FillBlock at 0x6a140 triggered a segfault, cancelling
*** stack smashing detected ***: terminated

rimworld_log_1000.log

ptitSeb commented 2 years ago

Yes, it does crash randomly for me. But now it launch, most of the time, for me. It start like in 4 out 5 times, and I'm able to play for somet time. But after a few autosaves, it eventualy crash.

bbbruni commented 2 years ago

Yes, it does crash randomly for me. But now it launch, most of the time, for me. It start like in 4 out 5 times, and I'm able to play for somet time. But after a few autosaves, it eventualy crash.

I saw you made memprot variable in custommem.c volatile in https://github.com/ptitSeb/box64/commit/79d7e9f8eb4c702fe5558798bce79468dd7a0888. I'm a Java/C# dev and know volatile is a very tricky keyword serving as a half memory barrier in multhreading purposes in those languages. In C, volatile is usually is a way to forbid optimisations.

I am not sure I understand why you decided to use volatile. Do you want an effect of memory barriers to prevent instructions reordering by the compiler/CPU? Or want to prevent a simultaneous access of multiple threads to memprot variable?

ptitSeb commented 2 years ago

the volatile is there to prevent C compiler to do optimisation, because that variable may be changed be another thread. The issue here is that many thread are going on, with a JIT in the middle that is tranforming C# bytecode to assembly, and all this need to be handle by box64 own Dynarec, that need to track what block of code needs to be discarded (because the code itself as changed), and was code can (or must) be keeped. Multi-Thread + JIT is tricky to emulate with a Dynarec...

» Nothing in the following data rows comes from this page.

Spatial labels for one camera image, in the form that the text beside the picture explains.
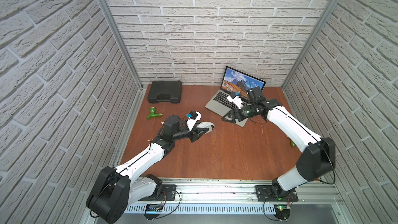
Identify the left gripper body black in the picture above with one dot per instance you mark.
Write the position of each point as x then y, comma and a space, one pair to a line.
191, 135

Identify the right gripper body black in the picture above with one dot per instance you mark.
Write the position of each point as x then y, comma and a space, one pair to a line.
241, 114

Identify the white wireless mouse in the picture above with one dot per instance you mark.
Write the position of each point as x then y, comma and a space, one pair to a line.
206, 126

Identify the silver laptop with mountain wallpaper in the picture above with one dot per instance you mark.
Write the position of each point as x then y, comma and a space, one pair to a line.
234, 84

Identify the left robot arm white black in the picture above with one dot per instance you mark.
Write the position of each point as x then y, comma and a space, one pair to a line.
117, 188

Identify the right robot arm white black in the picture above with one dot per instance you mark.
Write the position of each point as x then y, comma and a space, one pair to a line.
318, 153

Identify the green plastic toy left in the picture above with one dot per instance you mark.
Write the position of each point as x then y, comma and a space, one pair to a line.
153, 113

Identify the green plastic toy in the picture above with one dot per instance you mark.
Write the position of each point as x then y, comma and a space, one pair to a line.
292, 143
153, 113

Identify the black plastic tool case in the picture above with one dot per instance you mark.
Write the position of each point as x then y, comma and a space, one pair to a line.
165, 91

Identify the green plastic toy right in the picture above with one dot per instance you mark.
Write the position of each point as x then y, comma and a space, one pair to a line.
292, 143

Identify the left controller board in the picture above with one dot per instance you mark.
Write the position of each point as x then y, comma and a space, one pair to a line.
153, 211

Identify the controller board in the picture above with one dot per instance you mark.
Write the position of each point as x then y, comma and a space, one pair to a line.
153, 211
282, 212

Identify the right controller board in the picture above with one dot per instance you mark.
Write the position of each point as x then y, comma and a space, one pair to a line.
282, 212

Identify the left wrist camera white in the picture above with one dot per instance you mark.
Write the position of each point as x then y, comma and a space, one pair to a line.
193, 117

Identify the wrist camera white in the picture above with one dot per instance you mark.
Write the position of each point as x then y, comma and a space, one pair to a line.
234, 97
193, 117

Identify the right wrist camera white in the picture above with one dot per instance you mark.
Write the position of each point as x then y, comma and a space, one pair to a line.
234, 97

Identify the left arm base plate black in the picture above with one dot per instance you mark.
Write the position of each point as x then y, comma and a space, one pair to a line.
166, 193

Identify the aluminium rail frame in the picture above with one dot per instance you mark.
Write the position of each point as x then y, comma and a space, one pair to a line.
238, 197

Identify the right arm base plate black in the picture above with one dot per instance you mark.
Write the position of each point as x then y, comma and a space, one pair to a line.
268, 193

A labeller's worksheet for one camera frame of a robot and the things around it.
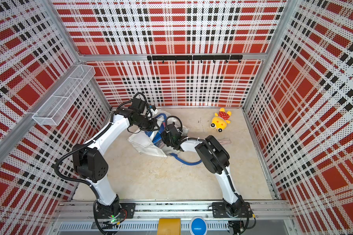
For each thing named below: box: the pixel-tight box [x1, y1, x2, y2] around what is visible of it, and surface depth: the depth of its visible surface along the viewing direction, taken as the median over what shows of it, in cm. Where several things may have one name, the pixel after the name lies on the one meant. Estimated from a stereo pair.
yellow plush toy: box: [209, 107, 232, 133], surface depth 109 cm
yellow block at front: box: [156, 217, 181, 235], surface depth 72 cm
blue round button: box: [191, 217, 207, 235], surface depth 70 cm
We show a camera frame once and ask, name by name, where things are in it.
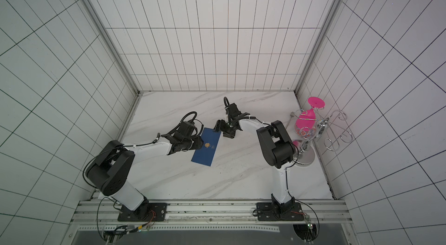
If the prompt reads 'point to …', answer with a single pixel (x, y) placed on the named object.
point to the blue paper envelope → (204, 155)
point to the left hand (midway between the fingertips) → (198, 145)
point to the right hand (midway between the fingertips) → (219, 127)
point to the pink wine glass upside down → (306, 125)
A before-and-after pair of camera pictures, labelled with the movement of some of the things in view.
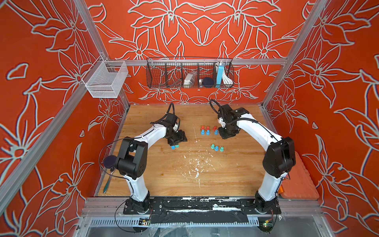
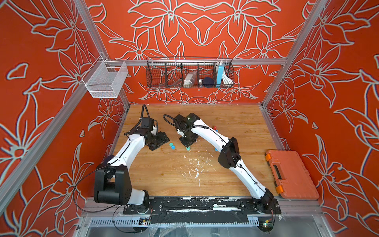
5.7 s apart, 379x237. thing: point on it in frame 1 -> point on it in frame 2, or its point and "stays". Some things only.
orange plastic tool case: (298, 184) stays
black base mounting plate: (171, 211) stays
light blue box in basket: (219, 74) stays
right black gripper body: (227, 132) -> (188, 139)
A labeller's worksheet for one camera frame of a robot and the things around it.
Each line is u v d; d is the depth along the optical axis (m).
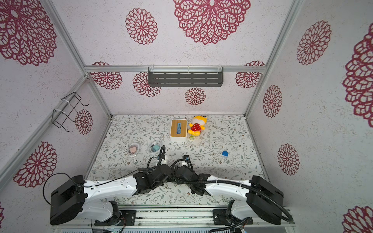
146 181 0.60
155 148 0.98
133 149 0.98
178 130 1.07
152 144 1.00
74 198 0.41
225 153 0.99
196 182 0.62
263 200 0.42
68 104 0.78
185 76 0.95
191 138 1.06
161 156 0.71
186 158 0.74
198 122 1.11
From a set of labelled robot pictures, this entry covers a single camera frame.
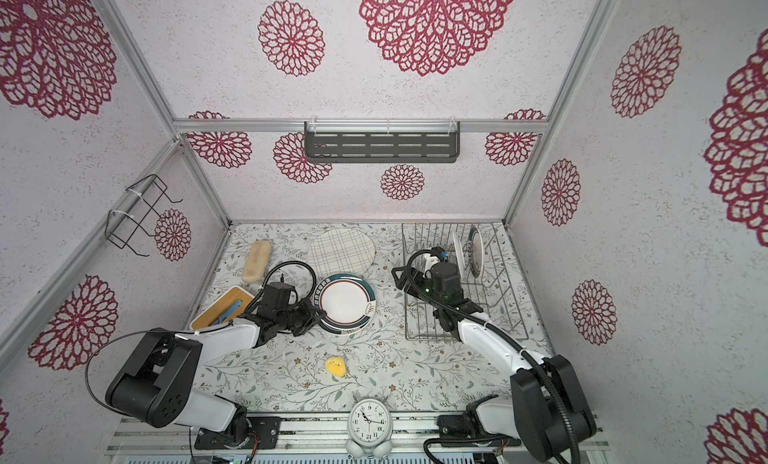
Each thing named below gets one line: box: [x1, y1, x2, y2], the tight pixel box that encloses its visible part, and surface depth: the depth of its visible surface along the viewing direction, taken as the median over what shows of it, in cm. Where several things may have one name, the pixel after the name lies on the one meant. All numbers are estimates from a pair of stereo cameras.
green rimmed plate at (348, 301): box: [314, 273, 377, 336], surface depth 96 cm
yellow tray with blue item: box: [189, 286, 255, 330], surface depth 94 cm
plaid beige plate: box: [307, 228, 376, 281], surface depth 114 cm
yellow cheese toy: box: [326, 357, 347, 377], surface depth 85 cm
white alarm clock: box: [346, 398, 393, 458], surface depth 72 cm
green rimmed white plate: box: [318, 310, 375, 336], surface depth 92 cm
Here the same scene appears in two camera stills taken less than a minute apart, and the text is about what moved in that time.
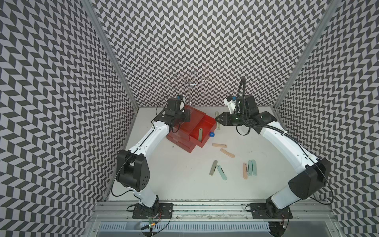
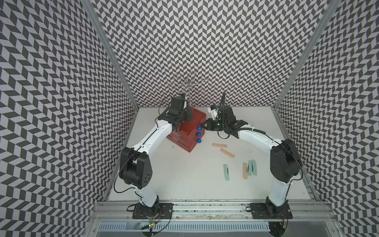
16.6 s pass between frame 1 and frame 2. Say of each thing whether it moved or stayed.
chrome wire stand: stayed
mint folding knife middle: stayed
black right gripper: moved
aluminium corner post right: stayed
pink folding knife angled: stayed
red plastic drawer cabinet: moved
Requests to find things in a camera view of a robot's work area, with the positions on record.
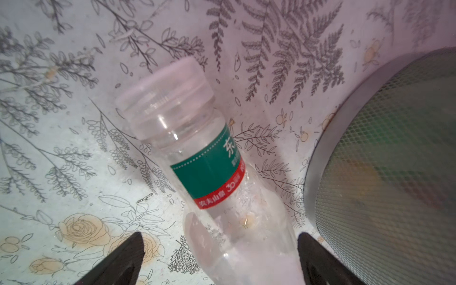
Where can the clear bottle red green label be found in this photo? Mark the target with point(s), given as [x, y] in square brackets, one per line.
[237, 229]

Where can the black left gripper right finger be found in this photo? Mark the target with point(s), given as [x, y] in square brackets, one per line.
[320, 267]

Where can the grey mesh waste bin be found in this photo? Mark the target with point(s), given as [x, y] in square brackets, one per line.
[381, 184]

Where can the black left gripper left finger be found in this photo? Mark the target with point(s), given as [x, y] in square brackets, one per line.
[121, 267]

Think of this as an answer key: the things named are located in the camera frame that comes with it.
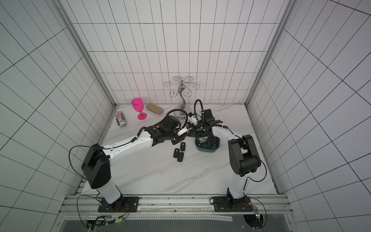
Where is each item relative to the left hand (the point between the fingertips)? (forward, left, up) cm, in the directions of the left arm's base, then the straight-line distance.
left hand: (178, 134), depth 85 cm
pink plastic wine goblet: (+23, +29, +2) cm, 37 cm away
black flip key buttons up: (-8, -1, -13) cm, 15 cm away
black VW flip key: (-7, +2, -12) cm, 14 cm away
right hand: (+2, -3, +2) cm, 4 cm away
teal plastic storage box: (0, -16, -13) cm, 21 cm away
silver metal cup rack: (+30, -2, +15) cm, 33 cm away
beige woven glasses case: (+32, +22, -12) cm, 40 cm away
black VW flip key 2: (-1, -2, -13) cm, 13 cm away

bbbruni commented 2 years ago

the volatile is there to prevent C compiler to do optimisation, because that variable may be changed be another thread. The issue here is that many thread are going on, with a JIT in the middle that is tranforming C# bytecode to assembly, and all this need to be handle by box64 own Dynarec, that need to track what block of code needs to be discarded (because the code itself as changed), and was code can (or must) be keeped. Multi-Thread + JIT is tricky to emulate with a Dynarec...

Maybe it's worth inserting more trace instructions in cutommem source?

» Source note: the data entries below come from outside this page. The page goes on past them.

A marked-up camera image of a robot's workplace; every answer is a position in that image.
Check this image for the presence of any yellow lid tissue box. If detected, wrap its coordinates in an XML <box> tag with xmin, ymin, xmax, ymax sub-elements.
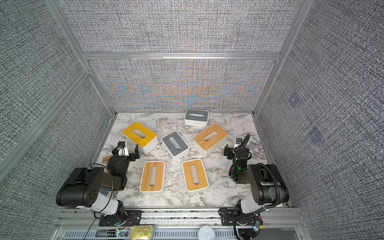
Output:
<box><xmin>123</xmin><ymin>122</ymin><xmax>159</xmax><ymax>154</ymax></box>

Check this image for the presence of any large bamboo lid tissue box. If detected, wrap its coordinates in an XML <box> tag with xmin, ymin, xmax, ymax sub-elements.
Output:
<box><xmin>193</xmin><ymin>124</ymin><xmax>229</xmax><ymax>158</ymax></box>

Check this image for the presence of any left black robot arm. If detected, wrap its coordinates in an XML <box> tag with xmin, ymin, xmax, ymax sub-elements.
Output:
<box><xmin>56</xmin><ymin>141</ymin><xmax>142</xmax><ymax>227</ymax></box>

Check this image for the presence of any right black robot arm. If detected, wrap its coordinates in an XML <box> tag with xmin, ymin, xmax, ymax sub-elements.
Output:
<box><xmin>219</xmin><ymin>145</ymin><xmax>290</xmax><ymax>226</ymax></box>

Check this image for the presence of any grey lid tissue box centre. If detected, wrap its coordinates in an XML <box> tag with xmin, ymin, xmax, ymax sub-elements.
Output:
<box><xmin>161</xmin><ymin>131</ymin><xmax>190</xmax><ymax>161</ymax></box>

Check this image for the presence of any grey lid tissue box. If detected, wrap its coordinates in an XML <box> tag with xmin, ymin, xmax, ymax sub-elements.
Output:
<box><xmin>184</xmin><ymin>109</ymin><xmax>209</xmax><ymax>128</ymax></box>
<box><xmin>161</xmin><ymin>131</ymin><xmax>190</xmax><ymax>161</ymax></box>

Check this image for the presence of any grey lid tissue box back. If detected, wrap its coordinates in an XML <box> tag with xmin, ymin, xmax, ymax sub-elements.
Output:
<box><xmin>184</xmin><ymin>109</ymin><xmax>209</xmax><ymax>128</ymax></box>

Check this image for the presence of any wooden block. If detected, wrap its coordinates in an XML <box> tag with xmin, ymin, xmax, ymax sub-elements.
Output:
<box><xmin>103</xmin><ymin>155</ymin><xmax>113</xmax><ymax>174</ymax></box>

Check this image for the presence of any gold sardine tin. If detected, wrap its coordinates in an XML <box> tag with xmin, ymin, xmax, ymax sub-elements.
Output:
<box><xmin>130</xmin><ymin>225</ymin><xmax>154</xmax><ymax>240</ymax></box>

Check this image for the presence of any white round lid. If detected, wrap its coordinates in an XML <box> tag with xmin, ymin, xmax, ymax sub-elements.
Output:
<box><xmin>198</xmin><ymin>226</ymin><xmax>215</xmax><ymax>240</ymax></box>

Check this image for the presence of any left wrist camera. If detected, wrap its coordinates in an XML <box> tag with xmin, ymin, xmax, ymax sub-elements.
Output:
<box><xmin>117</xmin><ymin>141</ymin><xmax>129</xmax><ymax>157</ymax></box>

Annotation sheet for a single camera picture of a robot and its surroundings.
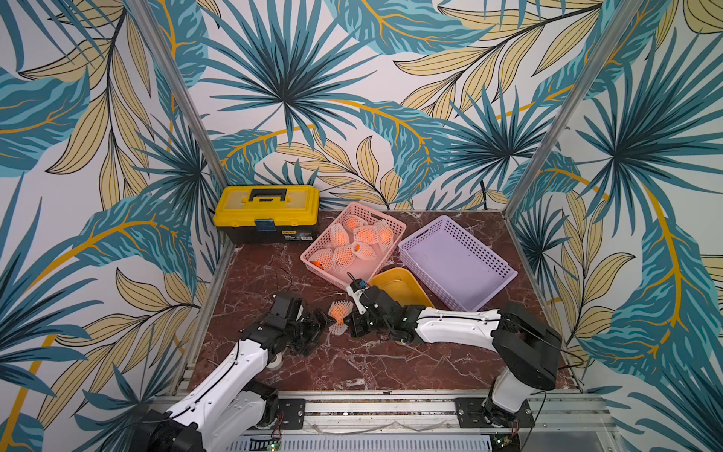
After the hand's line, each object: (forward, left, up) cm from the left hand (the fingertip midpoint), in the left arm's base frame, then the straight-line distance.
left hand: (330, 332), depth 80 cm
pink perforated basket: (+34, -7, -1) cm, 35 cm away
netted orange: (+6, -2, +1) cm, 7 cm away
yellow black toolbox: (+37, +24, +10) cm, 45 cm away
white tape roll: (-7, +15, -5) cm, 17 cm away
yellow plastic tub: (+20, -23, -6) cm, 31 cm away
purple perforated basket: (+29, -43, -6) cm, 52 cm away
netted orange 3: (+37, -17, 0) cm, 40 cm away
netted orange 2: (+25, +5, +1) cm, 25 cm away
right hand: (+4, -3, 0) cm, 5 cm away

From dinchamion's log, it's unclear in which of transformations mentioned by you (I mean, in which lock) a segfault took place.

ptitSeb commented 2 years ago

I'm not sure were to search. That's the issue with multi-task problem, they don't trigger where the root cause is. Maybe I'll try to add some Memory Barrier later, like with box86. Maybe that will help...

ptitSeb commented 2 years ago

I have added the memory barrier. You can retry @dinchamion

dinchamion commented 2 years ago

Looks to be starting up reliably now. :-)

Need to do more testing and actually playing it more, but so far so good. (The errors on startup are probably due to my savegame being vanilla without expansions.)

Screenshot at 2021-11-16 20-49-34 Screenshot at 2021-11-16 20-49-42

bbbruni commented 2 years ago

Looks to be starting up reliably now. :-)

Need to do more testing and actually playing it more, but so far so good. (The errors on startup are probably due to my savegame being vanilla without expansions.)

Could you please say if you had a crash at 6a1b9e050a488cb5b2e1217fd3a01e484c3d7bb7?